A generalization of purely inseparable extension for fields.
- `IsPerfectClosure`: a ring homomorphism `i : K →+* L` of characteristic `p` rings makes `L` a
perfect closure of `K`, if `L` is perfect, and `i` is `p`-radical.
- `PerfectRing.lift`: if a `p`-radical ring homomorphism `K →+* L` is given, `M` is a perfect ring,
then any ring homomorphism `K →+* M` can be lifted to `L →+* M`.
This is similar to `IsAlgClosed.lift` and `IsSepClosed.lift`.
- `PerfectRing.liftEquiv`: `K →+* M` is one-to-one correspondence to `L →+* M`,
given by `PerfectRing.lift`. This is a generalization to `PerfectClosure.lift`.
- `IsPerfectClosure.equiv`: perfect closures of a ring are isomorphic.
Main results
- `IsPRadical.trans`: composition of `p`-radical ring homomorphisms is also `p`-radical.

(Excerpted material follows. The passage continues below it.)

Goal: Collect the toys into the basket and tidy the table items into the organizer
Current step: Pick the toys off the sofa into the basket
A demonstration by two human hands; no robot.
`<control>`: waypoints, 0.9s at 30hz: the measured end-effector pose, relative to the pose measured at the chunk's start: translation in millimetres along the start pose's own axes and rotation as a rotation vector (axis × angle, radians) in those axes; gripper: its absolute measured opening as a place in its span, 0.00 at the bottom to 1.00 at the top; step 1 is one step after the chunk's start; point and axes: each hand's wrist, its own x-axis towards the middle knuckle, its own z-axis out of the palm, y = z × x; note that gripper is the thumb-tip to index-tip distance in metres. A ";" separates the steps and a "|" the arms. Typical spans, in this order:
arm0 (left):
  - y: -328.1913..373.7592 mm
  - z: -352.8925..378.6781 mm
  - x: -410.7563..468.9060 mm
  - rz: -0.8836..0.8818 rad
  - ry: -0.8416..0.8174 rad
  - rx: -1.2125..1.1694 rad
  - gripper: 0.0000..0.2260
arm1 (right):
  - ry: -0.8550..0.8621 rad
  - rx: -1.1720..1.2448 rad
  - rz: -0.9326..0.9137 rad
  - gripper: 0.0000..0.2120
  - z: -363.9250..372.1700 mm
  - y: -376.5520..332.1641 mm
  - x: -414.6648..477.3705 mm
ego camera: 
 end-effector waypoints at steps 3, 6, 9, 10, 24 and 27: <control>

- `PerfectClosure.isPerfectClosure`: the absolute perfect closure `PerfectClosure` is a
perfect closure.
- `IsPRadical.isPurelyInseparable`, `IsPurelyInseparable.isPRadical`: `p`-radical and
purely inseparable are equivalent for fields.
- `perfectClosure.isPerfectClosure`: the (relative) perfect closure `perfectClosure` is a
perfect closure.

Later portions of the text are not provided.